*Prompt:*
Beneath this line are the data; copy exactly the part of them that opens with the line containing "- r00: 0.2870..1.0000" and closes with the line containing "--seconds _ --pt", and only that part.

*Data items:*
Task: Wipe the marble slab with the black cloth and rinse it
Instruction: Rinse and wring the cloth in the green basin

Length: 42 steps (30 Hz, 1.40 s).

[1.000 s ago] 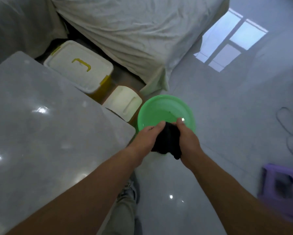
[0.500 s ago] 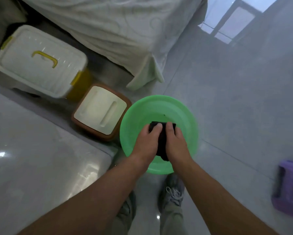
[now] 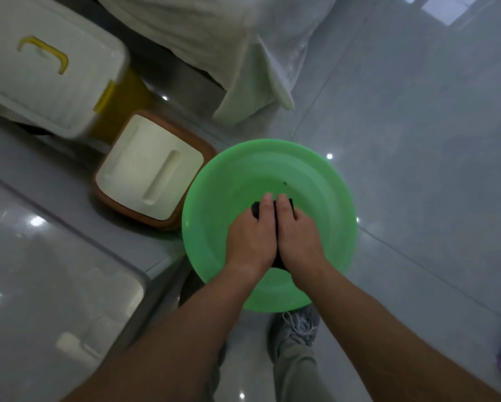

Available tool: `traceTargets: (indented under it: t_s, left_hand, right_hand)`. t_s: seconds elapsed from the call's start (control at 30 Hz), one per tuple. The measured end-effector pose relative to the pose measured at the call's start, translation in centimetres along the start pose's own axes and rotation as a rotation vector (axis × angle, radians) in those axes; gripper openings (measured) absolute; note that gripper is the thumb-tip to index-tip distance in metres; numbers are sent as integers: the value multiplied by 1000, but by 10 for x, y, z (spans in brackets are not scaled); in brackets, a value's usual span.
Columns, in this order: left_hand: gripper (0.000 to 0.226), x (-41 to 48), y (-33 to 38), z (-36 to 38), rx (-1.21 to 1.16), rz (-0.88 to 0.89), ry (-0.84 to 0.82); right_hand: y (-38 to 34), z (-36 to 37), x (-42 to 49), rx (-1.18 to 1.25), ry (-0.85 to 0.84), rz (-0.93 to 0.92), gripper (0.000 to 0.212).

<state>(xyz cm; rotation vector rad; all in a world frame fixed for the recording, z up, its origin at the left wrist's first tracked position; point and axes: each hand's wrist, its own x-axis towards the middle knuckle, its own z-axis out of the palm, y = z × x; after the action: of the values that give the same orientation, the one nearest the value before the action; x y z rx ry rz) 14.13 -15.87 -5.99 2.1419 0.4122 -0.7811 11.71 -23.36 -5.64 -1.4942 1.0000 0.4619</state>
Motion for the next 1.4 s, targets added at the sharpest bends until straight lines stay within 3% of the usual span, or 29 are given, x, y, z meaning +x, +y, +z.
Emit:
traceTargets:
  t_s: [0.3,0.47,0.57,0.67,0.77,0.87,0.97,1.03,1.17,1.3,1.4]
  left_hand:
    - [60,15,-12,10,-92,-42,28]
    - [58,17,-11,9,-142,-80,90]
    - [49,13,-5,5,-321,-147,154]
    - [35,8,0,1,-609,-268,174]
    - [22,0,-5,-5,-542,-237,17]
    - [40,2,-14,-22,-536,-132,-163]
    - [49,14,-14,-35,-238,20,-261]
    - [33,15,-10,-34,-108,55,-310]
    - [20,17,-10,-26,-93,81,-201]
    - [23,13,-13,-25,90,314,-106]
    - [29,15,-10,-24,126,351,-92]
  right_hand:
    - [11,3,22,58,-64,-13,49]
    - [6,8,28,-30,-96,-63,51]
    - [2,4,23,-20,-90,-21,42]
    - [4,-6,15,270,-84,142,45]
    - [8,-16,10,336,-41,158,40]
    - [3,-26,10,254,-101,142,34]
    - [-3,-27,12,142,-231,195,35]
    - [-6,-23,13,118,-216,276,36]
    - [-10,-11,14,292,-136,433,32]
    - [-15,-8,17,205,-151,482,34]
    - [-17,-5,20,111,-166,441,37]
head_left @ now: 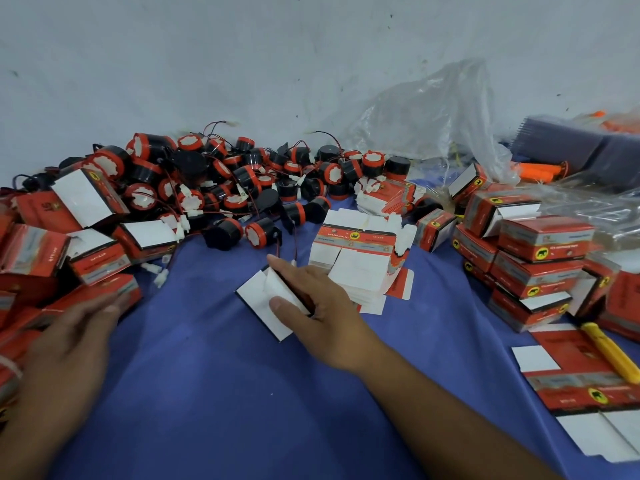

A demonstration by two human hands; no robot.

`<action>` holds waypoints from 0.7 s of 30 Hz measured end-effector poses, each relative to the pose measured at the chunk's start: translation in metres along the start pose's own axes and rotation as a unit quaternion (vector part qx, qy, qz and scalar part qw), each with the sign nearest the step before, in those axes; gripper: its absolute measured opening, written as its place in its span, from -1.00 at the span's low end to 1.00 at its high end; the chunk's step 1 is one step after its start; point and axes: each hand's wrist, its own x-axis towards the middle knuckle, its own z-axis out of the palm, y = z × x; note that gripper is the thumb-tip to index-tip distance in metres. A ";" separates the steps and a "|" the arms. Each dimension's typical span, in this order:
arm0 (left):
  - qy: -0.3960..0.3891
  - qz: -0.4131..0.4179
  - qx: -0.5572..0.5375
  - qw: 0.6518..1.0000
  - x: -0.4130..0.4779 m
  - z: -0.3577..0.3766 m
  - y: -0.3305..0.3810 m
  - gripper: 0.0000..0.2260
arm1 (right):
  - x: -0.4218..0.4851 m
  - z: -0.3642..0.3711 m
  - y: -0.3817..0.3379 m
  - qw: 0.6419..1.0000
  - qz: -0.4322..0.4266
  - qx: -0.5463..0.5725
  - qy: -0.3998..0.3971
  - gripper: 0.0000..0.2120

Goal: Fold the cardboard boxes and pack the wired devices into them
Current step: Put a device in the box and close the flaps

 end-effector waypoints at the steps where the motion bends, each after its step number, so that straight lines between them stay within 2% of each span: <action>1: 0.005 -0.008 -0.020 1.000 -0.005 -0.001 0.009 -0.62 | 0.000 0.000 0.000 1.000 -0.001 -0.002 0.001 -0.50; 3: 0.038 -0.011 -0.012 0.999 -0.009 0.002 0.020 -0.67 | 0.000 0.000 -0.001 1.000 0.001 -0.009 0.003 -0.48; 5: 0.034 0.050 -0.061 0.996 -0.016 0.012 0.051 -0.66 | 0.002 0.000 -0.002 1.000 0.019 -0.006 0.008 -0.44; 6: 0.004 0.094 -0.097 0.991 -0.018 0.020 0.073 -0.61 | 0.003 0.000 -0.004 0.999 0.033 0.003 0.009 -0.42; 8: -0.112 0.162 -0.144 0.970 -0.020 0.038 0.120 -0.52 | 0.004 0.000 -0.007 0.998 0.056 0.029 0.007 -0.40; 10: -0.226 0.197 -0.158 0.941 -0.022 0.055 0.151 -0.51 | 0.002 -0.003 -0.006 0.997 0.052 0.059 0.005 -0.39; 11: -0.252 0.204 -0.155 0.933 -0.020 0.062 0.157 -0.49 | 0.002 -0.007 -0.005 0.997 0.048 0.067 0.000 -0.38; 15: -0.229 0.210 -0.104 0.945 -0.015 0.068 0.146 -0.42 | 0.002 -0.016 0.002 0.999 0.027 0.005 -0.044 -0.26; 19: -0.217 0.332 0.012 0.918 -0.015 0.063 0.130 -0.45 | 0.002 -0.010 0.007 0.985 -0.036 -0.116 -0.120 -0.17; 21: -0.194 0.370 0.057 0.907 -0.014 0.061 0.123 -0.49 | 0.003 -0.008 0.007 0.978 -0.063 -0.157 -0.121 -0.16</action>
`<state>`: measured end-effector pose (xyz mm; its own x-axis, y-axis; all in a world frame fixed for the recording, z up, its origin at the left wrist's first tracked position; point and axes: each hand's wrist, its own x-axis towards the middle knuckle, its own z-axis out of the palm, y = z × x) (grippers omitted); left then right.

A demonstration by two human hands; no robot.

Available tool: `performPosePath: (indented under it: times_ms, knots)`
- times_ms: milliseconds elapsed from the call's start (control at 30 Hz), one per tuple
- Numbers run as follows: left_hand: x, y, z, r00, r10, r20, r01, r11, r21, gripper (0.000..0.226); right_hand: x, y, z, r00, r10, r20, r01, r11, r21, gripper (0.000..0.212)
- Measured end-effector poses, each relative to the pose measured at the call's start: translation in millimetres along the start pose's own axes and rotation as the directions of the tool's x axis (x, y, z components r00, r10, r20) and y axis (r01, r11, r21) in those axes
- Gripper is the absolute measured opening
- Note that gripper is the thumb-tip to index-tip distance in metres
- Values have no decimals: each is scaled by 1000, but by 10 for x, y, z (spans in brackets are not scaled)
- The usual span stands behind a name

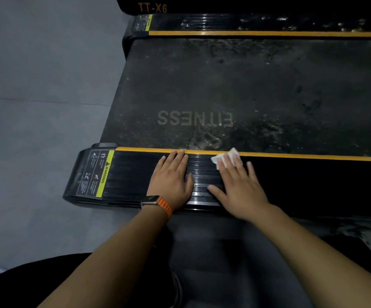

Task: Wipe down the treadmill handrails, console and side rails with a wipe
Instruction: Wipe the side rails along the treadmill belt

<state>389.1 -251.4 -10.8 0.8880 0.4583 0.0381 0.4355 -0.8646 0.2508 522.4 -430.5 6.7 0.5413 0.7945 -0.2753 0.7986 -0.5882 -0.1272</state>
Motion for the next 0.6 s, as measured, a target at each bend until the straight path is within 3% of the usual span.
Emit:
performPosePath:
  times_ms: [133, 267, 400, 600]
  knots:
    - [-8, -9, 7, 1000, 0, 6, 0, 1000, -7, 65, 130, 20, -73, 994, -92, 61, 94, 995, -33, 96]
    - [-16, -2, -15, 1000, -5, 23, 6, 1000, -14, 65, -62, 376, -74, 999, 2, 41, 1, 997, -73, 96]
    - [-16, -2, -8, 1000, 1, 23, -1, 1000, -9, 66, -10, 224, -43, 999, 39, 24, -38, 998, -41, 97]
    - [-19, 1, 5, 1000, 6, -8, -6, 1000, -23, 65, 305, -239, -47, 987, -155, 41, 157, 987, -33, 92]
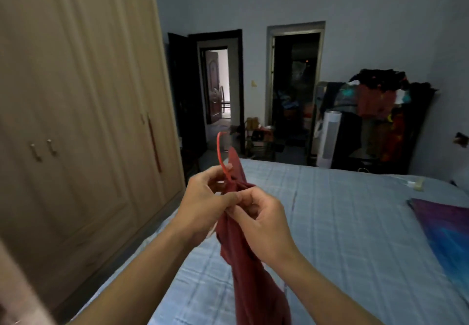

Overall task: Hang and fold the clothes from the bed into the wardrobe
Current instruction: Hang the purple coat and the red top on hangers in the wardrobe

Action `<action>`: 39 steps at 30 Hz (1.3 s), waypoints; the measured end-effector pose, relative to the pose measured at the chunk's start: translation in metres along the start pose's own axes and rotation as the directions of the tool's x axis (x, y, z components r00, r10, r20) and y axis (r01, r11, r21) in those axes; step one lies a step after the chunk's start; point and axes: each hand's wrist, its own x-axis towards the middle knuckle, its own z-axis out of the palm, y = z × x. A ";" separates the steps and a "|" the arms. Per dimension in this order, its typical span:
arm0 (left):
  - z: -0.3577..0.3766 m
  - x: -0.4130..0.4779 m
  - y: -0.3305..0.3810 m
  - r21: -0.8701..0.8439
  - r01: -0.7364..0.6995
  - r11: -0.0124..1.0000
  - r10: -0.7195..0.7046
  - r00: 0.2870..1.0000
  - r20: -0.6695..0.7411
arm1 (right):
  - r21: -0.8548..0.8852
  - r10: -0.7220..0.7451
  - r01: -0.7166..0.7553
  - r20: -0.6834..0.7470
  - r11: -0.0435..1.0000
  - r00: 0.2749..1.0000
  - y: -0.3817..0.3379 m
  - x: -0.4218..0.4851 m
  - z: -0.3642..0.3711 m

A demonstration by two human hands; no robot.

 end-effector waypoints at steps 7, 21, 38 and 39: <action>-0.136 -0.013 -0.013 -0.277 0.198 0.940 -0.216 0.976 -0.035 | -0.069 0.087 -0.066 0.374 0.995 0.923 -0.021 0.013 0.110; -0.359 -0.076 0.001 -0.008 0.191 0.982 -0.190 0.981 0.034 | -0.293 -0.276 0.539 0.616 0.789 0.738 -0.004 0.066 0.282; -0.513 -0.084 -0.001 0.935 0.237 0.265 0.642 0.680 -0.355 | 0.116 -0.511 0.503 0.325 0.857 0.796 0.034 0.122 0.503; -0.521 -0.082 0.002 0.930 0.271 0.247 0.638 0.677 -0.367 | 0.144 -0.515 0.496 0.316 0.856 0.797 0.032 0.129 0.516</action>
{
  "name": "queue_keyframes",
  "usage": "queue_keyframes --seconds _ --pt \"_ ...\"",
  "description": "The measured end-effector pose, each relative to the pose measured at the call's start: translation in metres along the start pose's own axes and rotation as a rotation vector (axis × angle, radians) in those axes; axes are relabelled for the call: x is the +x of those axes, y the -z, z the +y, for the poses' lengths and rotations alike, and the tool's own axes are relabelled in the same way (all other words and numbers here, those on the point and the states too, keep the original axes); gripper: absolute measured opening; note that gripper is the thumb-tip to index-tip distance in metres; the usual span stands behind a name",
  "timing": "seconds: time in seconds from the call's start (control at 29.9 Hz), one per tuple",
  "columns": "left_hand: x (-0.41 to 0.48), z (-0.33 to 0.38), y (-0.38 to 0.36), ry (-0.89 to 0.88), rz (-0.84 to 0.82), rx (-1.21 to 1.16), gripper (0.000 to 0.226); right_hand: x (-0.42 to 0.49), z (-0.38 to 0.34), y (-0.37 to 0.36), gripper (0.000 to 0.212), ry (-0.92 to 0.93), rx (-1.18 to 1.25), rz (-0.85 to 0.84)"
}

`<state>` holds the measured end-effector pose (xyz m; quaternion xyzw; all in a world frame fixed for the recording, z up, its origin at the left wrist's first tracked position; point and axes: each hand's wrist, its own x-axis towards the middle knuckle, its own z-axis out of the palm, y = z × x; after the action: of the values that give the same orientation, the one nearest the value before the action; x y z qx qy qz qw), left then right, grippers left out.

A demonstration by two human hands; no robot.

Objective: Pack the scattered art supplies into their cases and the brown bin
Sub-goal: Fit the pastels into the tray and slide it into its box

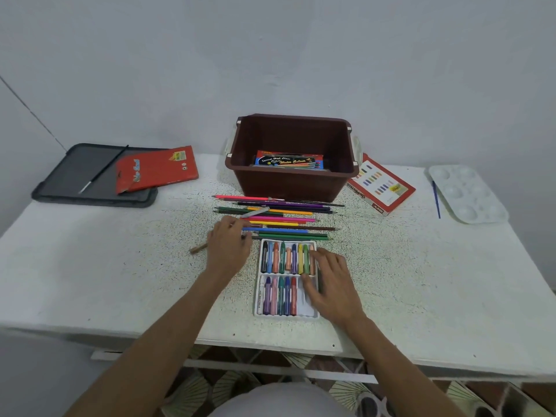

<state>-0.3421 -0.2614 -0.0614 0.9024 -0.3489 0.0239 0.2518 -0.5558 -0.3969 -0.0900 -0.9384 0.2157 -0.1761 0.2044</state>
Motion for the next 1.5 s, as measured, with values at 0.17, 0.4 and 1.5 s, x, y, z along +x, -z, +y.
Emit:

*Solution for this exercise:*
  - r00: 0.2870..1.0000
  - r20: -0.6695..0.7411
arm1 (right):
  - r21: -0.8548..0.8852
  - r10: -0.7220..0.7451
  - r01: -0.7166..0.7553
  - r20: -0.6834..0.7470
  - r11: -0.0435..1.0000
  - r00: 0.2749..1.0000
  - y: -0.3817..0.3379 m
  - x: -0.4218..0.4851 m
  - z: -0.3642..0.3711 m

A demonstration by two human hands; no robot.

 end-effector waypoints at steps 7, 21, 38 and 39: <action>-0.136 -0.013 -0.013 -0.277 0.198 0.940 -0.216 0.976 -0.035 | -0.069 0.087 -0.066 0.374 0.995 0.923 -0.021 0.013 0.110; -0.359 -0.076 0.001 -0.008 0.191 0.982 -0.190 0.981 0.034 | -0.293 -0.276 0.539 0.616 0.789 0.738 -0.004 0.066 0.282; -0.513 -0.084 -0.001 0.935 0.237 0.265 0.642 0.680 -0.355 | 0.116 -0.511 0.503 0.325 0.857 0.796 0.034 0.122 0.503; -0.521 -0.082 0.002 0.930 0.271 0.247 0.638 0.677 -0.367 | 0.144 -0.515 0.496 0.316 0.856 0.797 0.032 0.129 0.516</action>
{
  "name": "queue_keyframes",
  "usage": "queue_keyframes --seconds _ --pt \"_ ...\"",

Here the work on this exercise is complete.